#### Task details:
Every entry is to be returned verbatim.

Dataset excerpts
[Start of Attachment]

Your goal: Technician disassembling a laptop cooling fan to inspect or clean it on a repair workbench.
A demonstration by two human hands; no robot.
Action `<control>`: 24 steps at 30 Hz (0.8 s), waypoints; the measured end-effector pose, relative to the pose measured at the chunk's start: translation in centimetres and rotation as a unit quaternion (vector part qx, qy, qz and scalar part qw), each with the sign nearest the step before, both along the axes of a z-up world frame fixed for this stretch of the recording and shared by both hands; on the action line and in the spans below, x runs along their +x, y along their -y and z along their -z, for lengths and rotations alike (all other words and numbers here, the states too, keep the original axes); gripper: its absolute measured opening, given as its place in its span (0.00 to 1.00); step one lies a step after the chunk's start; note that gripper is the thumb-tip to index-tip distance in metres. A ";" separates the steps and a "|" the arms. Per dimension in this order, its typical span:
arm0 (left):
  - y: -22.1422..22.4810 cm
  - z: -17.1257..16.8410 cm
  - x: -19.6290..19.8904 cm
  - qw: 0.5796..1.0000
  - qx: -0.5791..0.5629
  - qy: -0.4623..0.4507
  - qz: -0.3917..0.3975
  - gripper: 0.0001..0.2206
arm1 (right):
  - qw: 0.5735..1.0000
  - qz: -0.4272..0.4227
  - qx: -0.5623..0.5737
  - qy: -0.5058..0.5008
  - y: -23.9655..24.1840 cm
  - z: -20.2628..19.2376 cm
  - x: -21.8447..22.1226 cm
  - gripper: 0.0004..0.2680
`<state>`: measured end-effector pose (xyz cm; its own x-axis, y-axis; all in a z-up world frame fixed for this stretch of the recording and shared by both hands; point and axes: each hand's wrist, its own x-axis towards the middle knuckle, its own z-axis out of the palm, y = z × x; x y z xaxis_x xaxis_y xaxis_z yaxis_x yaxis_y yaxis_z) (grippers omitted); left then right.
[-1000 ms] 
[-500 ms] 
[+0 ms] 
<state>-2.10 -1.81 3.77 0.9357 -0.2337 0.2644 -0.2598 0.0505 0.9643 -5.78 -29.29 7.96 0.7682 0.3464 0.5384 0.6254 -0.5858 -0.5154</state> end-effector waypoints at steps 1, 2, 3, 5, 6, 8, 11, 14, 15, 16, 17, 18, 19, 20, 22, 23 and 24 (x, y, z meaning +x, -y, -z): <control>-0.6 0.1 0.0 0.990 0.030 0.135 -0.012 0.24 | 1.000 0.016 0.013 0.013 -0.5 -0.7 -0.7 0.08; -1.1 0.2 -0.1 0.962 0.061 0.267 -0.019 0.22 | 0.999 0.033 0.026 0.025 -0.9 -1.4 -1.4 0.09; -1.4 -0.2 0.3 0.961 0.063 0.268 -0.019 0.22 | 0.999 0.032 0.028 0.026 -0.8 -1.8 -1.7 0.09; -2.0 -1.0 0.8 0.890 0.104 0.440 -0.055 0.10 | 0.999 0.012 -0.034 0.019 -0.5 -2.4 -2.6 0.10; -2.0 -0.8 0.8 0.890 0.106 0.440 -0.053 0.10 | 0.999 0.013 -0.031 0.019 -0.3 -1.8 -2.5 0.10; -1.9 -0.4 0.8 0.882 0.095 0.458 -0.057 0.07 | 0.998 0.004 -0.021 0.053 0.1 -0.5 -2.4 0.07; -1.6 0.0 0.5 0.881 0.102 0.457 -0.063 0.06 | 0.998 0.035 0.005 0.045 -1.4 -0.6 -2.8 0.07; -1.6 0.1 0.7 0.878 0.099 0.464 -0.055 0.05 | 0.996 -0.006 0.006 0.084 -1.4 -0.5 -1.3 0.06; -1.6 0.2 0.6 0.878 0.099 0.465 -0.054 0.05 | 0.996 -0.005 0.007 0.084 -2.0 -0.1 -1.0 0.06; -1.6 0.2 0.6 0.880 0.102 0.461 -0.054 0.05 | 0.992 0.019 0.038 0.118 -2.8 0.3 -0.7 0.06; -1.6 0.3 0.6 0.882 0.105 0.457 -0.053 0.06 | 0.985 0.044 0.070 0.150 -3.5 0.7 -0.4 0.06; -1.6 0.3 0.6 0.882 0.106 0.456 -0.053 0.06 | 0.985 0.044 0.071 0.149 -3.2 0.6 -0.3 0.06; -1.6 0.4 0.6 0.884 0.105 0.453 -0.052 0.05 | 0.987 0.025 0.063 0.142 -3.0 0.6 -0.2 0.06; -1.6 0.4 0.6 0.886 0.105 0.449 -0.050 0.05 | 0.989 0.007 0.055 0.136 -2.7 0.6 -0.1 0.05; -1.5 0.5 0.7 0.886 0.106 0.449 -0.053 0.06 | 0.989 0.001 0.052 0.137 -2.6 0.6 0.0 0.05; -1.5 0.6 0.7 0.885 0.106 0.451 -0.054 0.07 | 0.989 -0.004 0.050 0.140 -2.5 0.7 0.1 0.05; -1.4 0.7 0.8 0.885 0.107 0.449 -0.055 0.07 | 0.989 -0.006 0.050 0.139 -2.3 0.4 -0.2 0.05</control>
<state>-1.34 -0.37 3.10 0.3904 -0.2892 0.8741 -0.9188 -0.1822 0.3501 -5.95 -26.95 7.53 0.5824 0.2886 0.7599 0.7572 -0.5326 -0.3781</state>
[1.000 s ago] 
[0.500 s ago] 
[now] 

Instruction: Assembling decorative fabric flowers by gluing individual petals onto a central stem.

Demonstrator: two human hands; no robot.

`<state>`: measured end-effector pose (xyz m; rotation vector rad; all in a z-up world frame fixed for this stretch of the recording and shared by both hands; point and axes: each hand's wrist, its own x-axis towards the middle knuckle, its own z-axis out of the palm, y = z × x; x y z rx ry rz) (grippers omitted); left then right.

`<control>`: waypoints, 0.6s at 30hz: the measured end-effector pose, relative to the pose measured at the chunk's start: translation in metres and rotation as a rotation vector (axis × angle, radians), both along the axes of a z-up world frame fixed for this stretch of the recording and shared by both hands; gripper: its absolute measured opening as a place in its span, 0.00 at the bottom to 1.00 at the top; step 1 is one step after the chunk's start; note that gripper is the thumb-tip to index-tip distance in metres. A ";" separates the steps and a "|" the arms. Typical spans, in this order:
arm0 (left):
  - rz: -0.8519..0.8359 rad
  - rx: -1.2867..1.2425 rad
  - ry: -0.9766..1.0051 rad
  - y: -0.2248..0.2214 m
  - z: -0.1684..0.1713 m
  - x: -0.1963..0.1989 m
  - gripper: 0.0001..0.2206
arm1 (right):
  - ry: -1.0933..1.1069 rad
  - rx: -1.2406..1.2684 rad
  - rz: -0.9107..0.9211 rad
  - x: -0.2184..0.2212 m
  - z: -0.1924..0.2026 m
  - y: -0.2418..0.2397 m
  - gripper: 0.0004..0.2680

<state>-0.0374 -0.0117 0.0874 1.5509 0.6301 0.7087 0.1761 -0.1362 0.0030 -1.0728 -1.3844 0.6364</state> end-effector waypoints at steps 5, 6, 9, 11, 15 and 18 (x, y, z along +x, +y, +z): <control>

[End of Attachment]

#### Problem solution:
Your goal: Technician disassembling a laptop cooling fan to inspect or clean it on a repair workbench.
A demonstration by two human hands; no robot.
Action `<control>`: 24 steps at 30 Hz (0.8 s), waypoints; the measured end-effector pose, relative to the pose measured at the chunk's start: translation in centimetres and rotation as a unit quaternion (vector part qx, qy, qz and scalar part qw), each with the sign nearest the step before, both along the axes of a z-up world frame fixed for this stretch of the recording and shared by both hands; on the action line and in the spans below, x runs along their +x, y along their -y and z along their -z, for lengths and rotations alike (all other words and numbers here, the states too, keep the original axes); gripper: its absolute measured opening, given as its place in its span (0.00 to 1.00); step one lies a step after the chunk's start; note that gripper is the thumb-tip to index-tip distance in metres. A ";" separates the steps and a "|" the arms. Per dimension in this order, its typical span:
arm0 (left):
  - y: -22.1422..22.4810 cm
  - z: -17.1257..16.8410 cm
  - x: -19.6290..19.8904 cm
  - qw: 0.5796..1.0000
  - qx: -0.5791..0.5629
  - qy: -0.4623..0.4507
  - qz: -0.3917..0.3975
  - gripper: 0.0001..0.2206
arm1 (right):
  - qw: 0.5735..1.0000
  - qz: -0.4272..0.4227
  - qx: -0.5623..0.5737
  - qy: -0.5058..0.5008
  - y: -23.9655..24.1840 cm
  - z: -20.2628..19.2376 cm
  - x: -21.8447..22.1226 cm
  - gripper: 0.0004..0.2680
`<state>`: measured end-effector pose (xyz cm; its own x-axis, y-axis; all in a z-up world frame fixed for this stretch of the recording and shared by both hands; point and axes: each hand's wrist, its own x-axis towards the middle knuckle, its own z-axis out of the palm, y = z × x; x y z xaxis_x xaxis_y xaxis_z yaxis_x yaxis_y yaxis_z) (grippers omitted); left then right.
[-1000 ms] 
[-500 ms] 
[+0 ms] 
<state>-2.10 -1.81 3.77 0.9357 -0.2337 0.2644 -0.2598 0.0505 0.9643 -5.78 -29.29 7.96 0.7682 0.3464 0.5384 0.6254 -0.5858 -0.5154</state> end-effector waypoints at steps 1, 2, 3, 5, 6, 8, 11, 14, 15, 16, 17, 18, 19, 20, 22, 23 and 24 (x, y, z meaning +x, -y, -z): <control>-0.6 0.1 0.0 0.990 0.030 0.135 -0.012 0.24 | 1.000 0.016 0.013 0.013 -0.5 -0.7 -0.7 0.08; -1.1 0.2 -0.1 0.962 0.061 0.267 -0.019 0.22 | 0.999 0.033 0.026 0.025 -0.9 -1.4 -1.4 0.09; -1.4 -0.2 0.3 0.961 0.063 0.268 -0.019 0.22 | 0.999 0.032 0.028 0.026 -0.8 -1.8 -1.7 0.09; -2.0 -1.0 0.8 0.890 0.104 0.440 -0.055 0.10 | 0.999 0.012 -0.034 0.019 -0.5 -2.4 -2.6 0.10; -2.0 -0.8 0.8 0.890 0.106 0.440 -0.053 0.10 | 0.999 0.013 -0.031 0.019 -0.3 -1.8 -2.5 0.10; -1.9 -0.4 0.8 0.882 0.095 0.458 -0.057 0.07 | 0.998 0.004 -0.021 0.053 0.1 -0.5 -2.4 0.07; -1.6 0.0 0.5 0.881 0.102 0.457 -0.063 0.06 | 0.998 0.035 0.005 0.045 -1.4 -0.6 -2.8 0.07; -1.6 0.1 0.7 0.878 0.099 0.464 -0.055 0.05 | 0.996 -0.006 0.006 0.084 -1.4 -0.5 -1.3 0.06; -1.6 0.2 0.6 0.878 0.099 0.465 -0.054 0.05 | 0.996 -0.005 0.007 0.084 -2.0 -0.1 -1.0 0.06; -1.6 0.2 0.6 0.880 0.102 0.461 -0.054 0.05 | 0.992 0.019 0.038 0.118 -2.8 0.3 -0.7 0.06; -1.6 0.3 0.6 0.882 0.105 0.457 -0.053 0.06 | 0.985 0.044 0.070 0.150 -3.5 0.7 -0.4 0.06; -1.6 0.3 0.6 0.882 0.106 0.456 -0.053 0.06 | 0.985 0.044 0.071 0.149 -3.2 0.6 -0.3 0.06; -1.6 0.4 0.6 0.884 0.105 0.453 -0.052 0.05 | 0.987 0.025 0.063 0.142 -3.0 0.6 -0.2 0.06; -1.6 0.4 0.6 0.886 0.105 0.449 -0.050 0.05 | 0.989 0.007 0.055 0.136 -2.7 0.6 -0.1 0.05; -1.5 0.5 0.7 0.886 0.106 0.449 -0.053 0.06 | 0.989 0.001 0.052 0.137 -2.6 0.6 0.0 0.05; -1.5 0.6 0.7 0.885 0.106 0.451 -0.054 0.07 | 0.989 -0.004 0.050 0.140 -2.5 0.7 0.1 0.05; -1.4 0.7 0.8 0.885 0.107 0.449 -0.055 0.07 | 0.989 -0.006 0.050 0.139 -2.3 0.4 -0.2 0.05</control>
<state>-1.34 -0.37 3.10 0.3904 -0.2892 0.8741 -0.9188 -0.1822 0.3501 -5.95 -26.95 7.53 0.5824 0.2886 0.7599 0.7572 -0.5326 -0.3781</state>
[1.000 s ago] 
[0.500 s ago] 
[now] 

Instruction: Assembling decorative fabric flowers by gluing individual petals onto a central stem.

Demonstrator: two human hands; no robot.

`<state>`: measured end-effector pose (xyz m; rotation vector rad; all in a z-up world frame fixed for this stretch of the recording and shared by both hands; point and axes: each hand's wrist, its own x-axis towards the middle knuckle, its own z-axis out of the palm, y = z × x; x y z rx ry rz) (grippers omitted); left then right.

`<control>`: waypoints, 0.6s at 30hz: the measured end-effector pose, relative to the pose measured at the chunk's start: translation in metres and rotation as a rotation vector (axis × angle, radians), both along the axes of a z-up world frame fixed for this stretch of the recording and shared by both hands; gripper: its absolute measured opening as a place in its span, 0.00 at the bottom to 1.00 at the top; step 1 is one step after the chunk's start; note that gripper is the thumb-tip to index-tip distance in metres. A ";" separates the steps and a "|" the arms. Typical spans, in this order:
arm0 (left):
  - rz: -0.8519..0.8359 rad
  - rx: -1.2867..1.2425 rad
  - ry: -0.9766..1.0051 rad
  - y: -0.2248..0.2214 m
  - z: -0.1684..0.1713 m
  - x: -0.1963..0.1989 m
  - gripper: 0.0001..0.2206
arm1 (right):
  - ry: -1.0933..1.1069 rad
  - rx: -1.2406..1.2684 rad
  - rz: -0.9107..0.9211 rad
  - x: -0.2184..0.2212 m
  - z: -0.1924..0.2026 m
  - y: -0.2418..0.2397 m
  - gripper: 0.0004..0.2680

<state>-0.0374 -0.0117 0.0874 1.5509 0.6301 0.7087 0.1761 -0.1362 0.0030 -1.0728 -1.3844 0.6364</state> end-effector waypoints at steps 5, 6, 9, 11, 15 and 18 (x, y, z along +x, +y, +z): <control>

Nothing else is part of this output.